Rimon P.C. served as legal counsel to the
Company on the initial public offering, and Ogier served as Cayman
Islands legal counsel to the Company. Greenberg
Traurig, LLP served as legal counsel to Kingswood Capital Partners,
LLC.
A registration statement on Form S-1 (File No.
333-280356) relating to these securities has been filed with the
Securities and Exchange Commission (“SEC”), and was declared
effective on September 11, 2024. The offering is being made only by
means of a prospectus. Copies of the prospectus may be obtained,
when available, from Kingswood Capital Partners, LLC, 126 East 56th
Street, Suite 22S, New York, NY 10022, or by calling 212-487-1080
or emailing Syndicate@kingswoodUS.com. Copies of the registration
statement can also be obtained by visiting EDGAR on the SEC’s
website at www.sec.gov. The information in the prospectus and this
press release is not complete and may be changed. The prospectus
and this press release are not offers to sell these securities and
are not soliciting an offer to buy these securities in any state
where such offer or sale is not permitted.

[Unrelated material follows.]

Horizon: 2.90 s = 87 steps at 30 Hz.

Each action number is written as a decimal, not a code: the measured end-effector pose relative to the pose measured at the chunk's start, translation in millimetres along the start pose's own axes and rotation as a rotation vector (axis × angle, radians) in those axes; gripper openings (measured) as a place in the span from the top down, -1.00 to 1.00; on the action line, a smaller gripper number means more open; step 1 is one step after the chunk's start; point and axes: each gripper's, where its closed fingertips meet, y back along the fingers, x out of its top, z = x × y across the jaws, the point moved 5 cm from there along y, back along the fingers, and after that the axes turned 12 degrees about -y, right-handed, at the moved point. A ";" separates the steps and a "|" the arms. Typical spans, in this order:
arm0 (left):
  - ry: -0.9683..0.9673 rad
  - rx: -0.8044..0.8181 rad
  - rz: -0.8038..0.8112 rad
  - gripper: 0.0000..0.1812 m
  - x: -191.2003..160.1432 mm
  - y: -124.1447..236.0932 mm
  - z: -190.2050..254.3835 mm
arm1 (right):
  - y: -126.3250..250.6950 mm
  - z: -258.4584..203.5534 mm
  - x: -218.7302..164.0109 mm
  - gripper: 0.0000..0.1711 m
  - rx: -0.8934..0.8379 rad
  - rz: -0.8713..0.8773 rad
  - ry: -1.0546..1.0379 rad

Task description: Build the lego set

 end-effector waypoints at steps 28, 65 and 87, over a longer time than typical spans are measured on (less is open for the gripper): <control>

About Future Vision II Acquisition Corp
Future Vision II Acquisition Corp is a newly
incorporated blank check company incorporated as a Cayman Islands
exempted company for the purpose of effecting a merger, share
exchange, asset acquisition, share purchase, reorganization or
similar business combination with one or more businesses or
entities. While the Company may pursue a target in any industry,
section or geography, it intends to focus the search for a target
business in the technology, media, and telecommunications field,
including but not limited to companies with advanced and highly
differentiated solutions for the technology, media, and
telecommunications industry such as intelligent chips, 5G,
integrated circuitry and other digital transformations.
Forward-Looking Statements
This press release may contain “forward-looking
statements” within the meaning of the Private Securities Litigation
Reform Act of 1995. Statements other than statements of historical
facts included in this press release may constitute forward-looking
statements and are not guarantees of future performance or results
and involve a number of risks and uncertainties. Actual results may
differ materially from those in the forward-looking statements as a
result of a number of factors, including those described in the
prospectus and the Company’s other filings with the SEC. The
Company undertakes no duty to update any forward-looking statement
made herein. All forward-looking statements speak only as of the
date of this press release.
Source:Future Vision II Acquisition Corp.Ms.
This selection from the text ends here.